When I taught English, my students would come to me for help on their essays. More accurately they were seeking better grades.
They would stand by my desk or I’d stand by theirs and they would be worried. Or annoyed. Or both. “Read this out loud,” I would tell them. “This sentence here.”
“But I want my whole essay to improve.”
“I understand,” I’d say. “But first we need to take this one sentence at a time.”
Oh, the sighs! The eye rolls! The groans! This seemed like a lot of work.
Because it was.
Still, I asked them to listen while they read to me.
Sometimes their words fell like stones, the diction overwrought or imprecise. Other times the parts of their sentences were out of place. Unclear modification. Passive voice. Agreement issues with subjects and verbs or pronouns.
The weaknesses varied; what these kids had in common, however, was a sense of helplessness. They’d look at me and shrug.
“I know it sucks.” (They were right.)
“But I don’t know how else to say it. There IS no other way.” (They were wrong.)
These students had given away their power. They surrendered control insisting that once they had written something, that was THE END. Done and done. Forever.
This reaction was due in part to natural human laziness. I’d given them an assignment and they had completed it. Why would they rewrite a sentence or a paragraph or (perish the thought) an entire essay? They didn’t want to. I get that. I do.
But the larger issue, I believed then and still believe, was their false assumption that there was no other way to say it.
They felt trapped in a cage of their own words while, behind them, the door was open.
So we’d listen again to one single awkward sentence, and I’d ask them to explain to me in casual language what they meant.
Keep it simple. Uncomplicated. Just tell me what you’re trying to say.
My goal was to help them unravel the meaning behind their words so they might string them together more effectively.
“You’re in charge,” I would repeat. “Individual words have no power. You pick each one and stick them where you think they should belong. Then, if the sentence doesn’t work, pull the words apart and try again.”
In theory being told YOU ARE IN CONTROL should be empowering; instead, these students were frustrated. They didn’t want to think more (or in some cases less).
The same holds true in life: We throw up our hands and say, “It is what it is. I can’t do anything about it.”

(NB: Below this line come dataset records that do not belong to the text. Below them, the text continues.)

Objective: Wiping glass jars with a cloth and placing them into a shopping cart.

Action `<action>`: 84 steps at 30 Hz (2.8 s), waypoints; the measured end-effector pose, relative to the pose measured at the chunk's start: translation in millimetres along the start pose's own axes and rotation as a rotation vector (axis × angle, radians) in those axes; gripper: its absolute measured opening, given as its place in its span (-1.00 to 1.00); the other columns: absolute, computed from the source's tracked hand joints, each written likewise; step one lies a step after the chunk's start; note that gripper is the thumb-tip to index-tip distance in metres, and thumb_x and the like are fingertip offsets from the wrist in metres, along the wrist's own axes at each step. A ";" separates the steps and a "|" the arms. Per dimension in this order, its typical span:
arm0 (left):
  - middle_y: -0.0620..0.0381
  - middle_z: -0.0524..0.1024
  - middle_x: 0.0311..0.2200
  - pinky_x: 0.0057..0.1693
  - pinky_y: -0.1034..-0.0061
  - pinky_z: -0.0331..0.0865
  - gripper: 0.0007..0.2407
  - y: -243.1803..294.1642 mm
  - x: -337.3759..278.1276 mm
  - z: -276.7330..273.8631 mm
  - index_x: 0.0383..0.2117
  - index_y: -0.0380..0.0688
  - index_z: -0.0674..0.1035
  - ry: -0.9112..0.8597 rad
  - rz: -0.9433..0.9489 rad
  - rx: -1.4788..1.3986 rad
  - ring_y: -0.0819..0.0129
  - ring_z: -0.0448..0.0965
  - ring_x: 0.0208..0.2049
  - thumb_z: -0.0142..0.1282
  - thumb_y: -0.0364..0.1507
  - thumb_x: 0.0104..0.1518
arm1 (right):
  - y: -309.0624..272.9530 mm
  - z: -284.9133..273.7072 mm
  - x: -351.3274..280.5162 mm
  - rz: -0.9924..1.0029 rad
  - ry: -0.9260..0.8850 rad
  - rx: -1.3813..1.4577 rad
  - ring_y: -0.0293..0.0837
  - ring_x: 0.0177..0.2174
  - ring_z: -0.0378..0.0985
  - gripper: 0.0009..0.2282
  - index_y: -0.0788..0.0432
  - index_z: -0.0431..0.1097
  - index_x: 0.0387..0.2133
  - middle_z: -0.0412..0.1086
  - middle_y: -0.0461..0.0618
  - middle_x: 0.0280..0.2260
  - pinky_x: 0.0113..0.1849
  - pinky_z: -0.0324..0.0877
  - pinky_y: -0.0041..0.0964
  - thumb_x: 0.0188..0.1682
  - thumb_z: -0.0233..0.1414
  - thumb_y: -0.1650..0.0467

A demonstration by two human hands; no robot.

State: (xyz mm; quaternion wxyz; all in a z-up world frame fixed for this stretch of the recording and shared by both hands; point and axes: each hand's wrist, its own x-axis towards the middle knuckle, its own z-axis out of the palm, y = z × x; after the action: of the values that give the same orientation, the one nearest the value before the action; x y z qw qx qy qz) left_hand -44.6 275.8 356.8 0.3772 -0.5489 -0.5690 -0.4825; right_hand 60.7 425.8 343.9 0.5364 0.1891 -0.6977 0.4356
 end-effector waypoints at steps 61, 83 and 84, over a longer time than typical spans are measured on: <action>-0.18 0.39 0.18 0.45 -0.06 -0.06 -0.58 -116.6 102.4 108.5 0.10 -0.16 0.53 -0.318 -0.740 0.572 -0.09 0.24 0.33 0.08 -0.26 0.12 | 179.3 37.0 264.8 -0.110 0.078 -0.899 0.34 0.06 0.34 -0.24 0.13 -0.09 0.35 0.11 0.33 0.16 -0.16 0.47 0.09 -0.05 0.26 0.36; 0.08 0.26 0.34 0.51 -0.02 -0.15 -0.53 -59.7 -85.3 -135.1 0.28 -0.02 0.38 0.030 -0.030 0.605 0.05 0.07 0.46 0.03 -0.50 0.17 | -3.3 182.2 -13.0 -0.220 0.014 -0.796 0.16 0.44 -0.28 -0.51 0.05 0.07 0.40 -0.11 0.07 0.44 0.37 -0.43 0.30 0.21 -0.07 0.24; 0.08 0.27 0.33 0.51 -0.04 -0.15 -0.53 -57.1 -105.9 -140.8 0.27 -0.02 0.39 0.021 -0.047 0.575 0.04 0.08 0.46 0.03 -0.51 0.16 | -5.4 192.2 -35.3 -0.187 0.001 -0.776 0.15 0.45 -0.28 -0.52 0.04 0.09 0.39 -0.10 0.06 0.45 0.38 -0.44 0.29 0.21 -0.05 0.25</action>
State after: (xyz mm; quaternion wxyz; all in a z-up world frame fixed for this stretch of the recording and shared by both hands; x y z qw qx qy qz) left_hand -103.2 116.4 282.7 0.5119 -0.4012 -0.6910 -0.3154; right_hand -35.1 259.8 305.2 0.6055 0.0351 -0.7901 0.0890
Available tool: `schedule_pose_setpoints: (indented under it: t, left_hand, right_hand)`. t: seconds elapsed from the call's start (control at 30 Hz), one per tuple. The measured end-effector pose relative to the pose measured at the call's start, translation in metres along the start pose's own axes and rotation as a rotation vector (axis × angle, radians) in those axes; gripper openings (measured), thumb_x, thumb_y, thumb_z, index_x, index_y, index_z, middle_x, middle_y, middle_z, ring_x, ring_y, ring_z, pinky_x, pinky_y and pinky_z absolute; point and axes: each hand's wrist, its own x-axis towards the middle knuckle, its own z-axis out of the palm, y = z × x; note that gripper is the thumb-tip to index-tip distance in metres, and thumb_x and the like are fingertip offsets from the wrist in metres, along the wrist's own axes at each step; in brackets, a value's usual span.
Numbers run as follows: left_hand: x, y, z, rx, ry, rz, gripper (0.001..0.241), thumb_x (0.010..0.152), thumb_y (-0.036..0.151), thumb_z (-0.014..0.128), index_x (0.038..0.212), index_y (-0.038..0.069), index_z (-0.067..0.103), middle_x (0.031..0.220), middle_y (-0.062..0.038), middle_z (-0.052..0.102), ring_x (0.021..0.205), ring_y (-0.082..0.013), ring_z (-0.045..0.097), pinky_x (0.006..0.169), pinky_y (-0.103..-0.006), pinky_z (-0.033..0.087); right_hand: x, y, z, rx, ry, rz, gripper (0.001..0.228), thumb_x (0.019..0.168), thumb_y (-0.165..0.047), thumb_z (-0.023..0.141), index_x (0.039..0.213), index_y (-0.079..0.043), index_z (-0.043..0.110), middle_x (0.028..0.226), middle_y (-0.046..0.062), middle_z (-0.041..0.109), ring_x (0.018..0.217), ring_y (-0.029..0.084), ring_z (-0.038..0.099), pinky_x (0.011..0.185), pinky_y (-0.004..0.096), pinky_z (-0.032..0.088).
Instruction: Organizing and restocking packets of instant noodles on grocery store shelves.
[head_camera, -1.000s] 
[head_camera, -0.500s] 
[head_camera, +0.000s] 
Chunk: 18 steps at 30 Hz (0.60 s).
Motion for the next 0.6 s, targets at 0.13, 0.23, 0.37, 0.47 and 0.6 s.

We remain in cages of our own making.
(This is Bella. She walked into our puppy’s pen on her own and stayed there with the door wide open.)
Stuck in ruts, mired down by mud, we make irrational, destructive choices. Convinced there’s no other option, we let ourselves off the hook.
We say The floundering sentence has been written. I am helpless when it sinks instead of I wrote that floundering sentence. What can I change to make it float?
Of course some things (terrible things) are beyond our control.
A grim diagnosis. Job loss. Betrayal. Abandonment. The death of a loved one. This is not what I’m talking about.
I’m targeting issues we can fix if we do the hard work. One sentence at a time.
(Side note: Perfection is not the goal; sometimes a sentence ends in a preposition. I never gave anyone a bad grade over a preposition.)
What I’m suggesting is this:
Consider a challenge in your life, a cage that tempts you to stay put. Go ahead. Close your eyes. Think.
I know it sucks but…
Be gentle with yourself. Remember you’re not lazy. (Okay, maybe you are.) But you are also tired. Or brainwashed.
There is no other way, you think.
Now turn around.
Behind you is an open door.
What are your true intentions? What story do you wish to tell?
Unravel one sentence at a time, and you might improve the entire essay.
(If you need help editing your life, ask for it. There are teachers everywhere who want you to succeed.)
Erase. Rewrite. Delete. Repeat.
You’re in charge. You always were.
Reclaim your sentences until they sing your song.